397 N.E.2d 71, 78 Ill. App. 3d 425, 33 Ill. Dec. 738, 1979 Ill. App. LEXIS 3563
CourtAppellate Court of Illinois
DecidedOctober 24, 1979
DocketNo. 79-271
StatusPublished
Cited by2 cases

This text of 397 N.E.2d 71 (In re Marriage of Borowczyk) is published on Counsel Stack Legal Research, covering Appellate Court of Illinois primary law. Counsel Stack provides free access to over 12 million legal documents including statutes, case law, regulations, and constitutions.

Bluebook
In re Marriage of Borowczyk, 397 N.E.2d 71, 78 Ill. App. 3d 425, 33 Ill. Dec. 738, 1979 Ill. App. LEXIS 3563 (Ill. Ct. App. 1979).

Opinion

Mr. JUSTICE McNAMARA

delivered the opinion of the court:

This appeal arises out of certain post-decree proceedings which resulted in the trial court’s denial of petitioner’s petition to modify respondent’s right of visitation under section 607 of the Rlinois Marriage and Dissolution of Marriage Act. Ill. Rev. Stat. 1977, ch. 40, par. 607.

Petitioner appeals from those portions of the order dealing with attorneys’ fees and costs. She appeals from the denial of her petition for attorney’s fees and from the allowance of respondent’s attorney’s petition for fees under section 508 of the Act. The parties’ minor children, through their appointed counsel, join petitioner in appealing those portions of the order relating to section 508 fees. Petitioner also appeals from that portion of the order denying her fees and costs under Supreme Court Rule 219(b) (Ill. Rev.
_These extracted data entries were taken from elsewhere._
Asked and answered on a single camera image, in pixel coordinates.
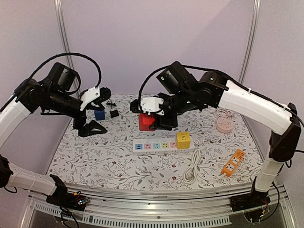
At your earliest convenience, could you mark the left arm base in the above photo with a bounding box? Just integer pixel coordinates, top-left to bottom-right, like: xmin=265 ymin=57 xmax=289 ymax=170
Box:
xmin=46 ymin=174 xmax=90 ymax=211

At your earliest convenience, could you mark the left aluminium frame post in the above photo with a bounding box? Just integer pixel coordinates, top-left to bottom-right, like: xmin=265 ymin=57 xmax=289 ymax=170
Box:
xmin=53 ymin=0 xmax=76 ymax=69

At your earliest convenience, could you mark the floral table mat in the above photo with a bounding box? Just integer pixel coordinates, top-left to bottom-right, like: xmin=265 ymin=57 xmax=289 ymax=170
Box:
xmin=48 ymin=95 xmax=262 ymax=191

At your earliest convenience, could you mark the blue cube socket adapter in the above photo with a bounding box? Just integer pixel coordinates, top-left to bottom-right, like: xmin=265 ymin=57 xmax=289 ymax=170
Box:
xmin=94 ymin=110 xmax=105 ymax=121

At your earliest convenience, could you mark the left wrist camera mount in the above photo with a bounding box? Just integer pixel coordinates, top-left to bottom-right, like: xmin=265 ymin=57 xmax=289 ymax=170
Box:
xmin=80 ymin=86 xmax=100 ymax=111

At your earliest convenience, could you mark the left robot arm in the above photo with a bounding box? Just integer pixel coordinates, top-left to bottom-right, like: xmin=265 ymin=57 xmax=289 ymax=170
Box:
xmin=0 ymin=52 xmax=111 ymax=206

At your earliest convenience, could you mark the orange power strip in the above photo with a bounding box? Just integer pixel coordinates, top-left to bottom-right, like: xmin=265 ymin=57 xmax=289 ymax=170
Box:
xmin=221 ymin=149 xmax=245 ymax=177

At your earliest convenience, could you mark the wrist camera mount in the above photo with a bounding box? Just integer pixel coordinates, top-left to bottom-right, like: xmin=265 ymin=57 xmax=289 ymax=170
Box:
xmin=80 ymin=86 xmax=100 ymax=111
xmin=139 ymin=97 xmax=164 ymax=116

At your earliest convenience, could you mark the right aluminium frame post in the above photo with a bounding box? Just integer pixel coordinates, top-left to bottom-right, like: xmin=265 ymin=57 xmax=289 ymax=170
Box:
xmin=238 ymin=0 xmax=261 ymax=84

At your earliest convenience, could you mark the yellow cube socket adapter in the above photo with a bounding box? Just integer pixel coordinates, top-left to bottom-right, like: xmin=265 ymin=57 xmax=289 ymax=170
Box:
xmin=175 ymin=132 xmax=191 ymax=150

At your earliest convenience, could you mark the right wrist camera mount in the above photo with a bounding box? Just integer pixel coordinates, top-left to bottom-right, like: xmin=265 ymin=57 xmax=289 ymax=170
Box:
xmin=139 ymin=97 xmax=164 ymax=116

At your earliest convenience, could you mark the aluminium frame post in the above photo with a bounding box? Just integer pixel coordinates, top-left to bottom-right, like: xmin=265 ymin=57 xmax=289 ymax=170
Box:
xmin=238 ymin=0 xmax=261 ymax=84
xmin=53 ymin=0 xmax=76 ymax=69

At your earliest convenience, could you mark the front aluminium rail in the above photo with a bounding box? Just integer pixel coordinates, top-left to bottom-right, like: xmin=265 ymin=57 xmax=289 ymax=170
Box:
xmin=21 ymin=182 xmax=296 ymax=228

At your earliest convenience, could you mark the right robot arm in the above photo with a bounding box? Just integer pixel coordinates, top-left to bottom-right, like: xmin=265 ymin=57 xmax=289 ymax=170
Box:
xmin=130 ymin=61 xmax=303 ymax=207

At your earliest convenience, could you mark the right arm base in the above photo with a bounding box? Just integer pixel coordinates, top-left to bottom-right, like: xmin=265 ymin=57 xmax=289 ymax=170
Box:
xmin=229 ymin=180 xmax=270 ymax=223

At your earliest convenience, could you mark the red cube socket adapter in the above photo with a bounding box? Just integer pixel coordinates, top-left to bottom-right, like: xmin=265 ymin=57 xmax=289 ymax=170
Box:
xmin=139 ymin=114 xmax=155 ymax=132

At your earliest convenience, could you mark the white multicolour power strip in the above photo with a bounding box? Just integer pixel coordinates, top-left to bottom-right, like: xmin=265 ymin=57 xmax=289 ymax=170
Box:
xmin=132 ymin=138 xmax=195 ymax=156

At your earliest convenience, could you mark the pink round power socket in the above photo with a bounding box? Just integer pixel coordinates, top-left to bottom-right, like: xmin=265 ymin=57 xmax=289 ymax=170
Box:
xmin=216 ymin=118 xmax=233 ymax=133

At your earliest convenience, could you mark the black power adapter with cable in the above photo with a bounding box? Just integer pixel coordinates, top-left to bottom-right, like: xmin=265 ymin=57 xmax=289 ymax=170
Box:
xmin=106 ymin=101 xmax=119 ymax=118

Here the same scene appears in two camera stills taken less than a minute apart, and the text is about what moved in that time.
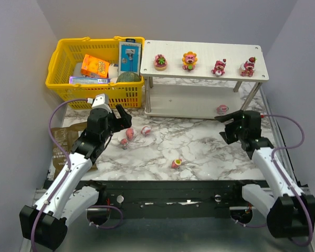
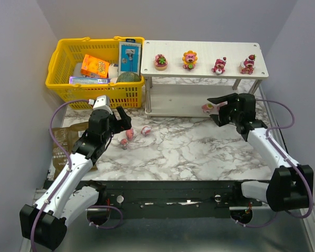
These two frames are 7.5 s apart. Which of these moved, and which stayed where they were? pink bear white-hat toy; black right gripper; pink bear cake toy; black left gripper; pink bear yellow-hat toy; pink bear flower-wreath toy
Moved: pink bear yellow-hat toy; black right gripper
Stayed: black left gripper; pink bear white-hat toy; pink bear flower-wreath toy; pink bear cake toy
Stat. 1977, ch. 110A, par. 219(b)) for respondent’s refusal to admit certain facts. (Petitioner has not appealed the court’s denial of her petition to terminate respondent’s visitation rights.)

Petitioner and respondent were divorced in 1975. Petitioner was granted custody of the parties’ two minor daughters, one bom on December 10,1968, and the other on November 7,1969. Respondent was granted reasonable rights of visitation.

On August 1, 1977, while the children were on a vacation visit with respondent, respondent’s present wife notified petitioner that the 7-year-old girl had a heavy vaginal discharge. Petitioner brought the child home and, on the following day, took her to Dr. S. J. Karras. He examined the child and found her to have gonorrhea. Dr. Karras directed petitioner to take the child to Loyola University Medical Center because it had a child-abuse team. At Loyola, the diagnosis of gonorrhea was confirmed by Dr. Mary Holland. On August 3, 1977, Dr. Holland filed a suspected child-abuse report with the Illinois Department of Children and Family Services.

On November 15, 1977, petitioner requested the court to terminate respondent’s right of visitation. She based the request on the diagnosis of gonorrhea and the heavy vaginal discharge while the child was in respondent’s home. She requested psychiatric examinations for respondent and herself and for the children. Petitioner also asked that counsel be appointed for the children. The court ordered supervised visitations for respondent pending a final disposition of the petition, and it appointed counsel for the children. The children were seen by Dr. Harasym, a child psychiatrist, and for several months the children attended play therapy at Loyola. During this entire period, neither child would discuss anything having to do with the younger child’s infection.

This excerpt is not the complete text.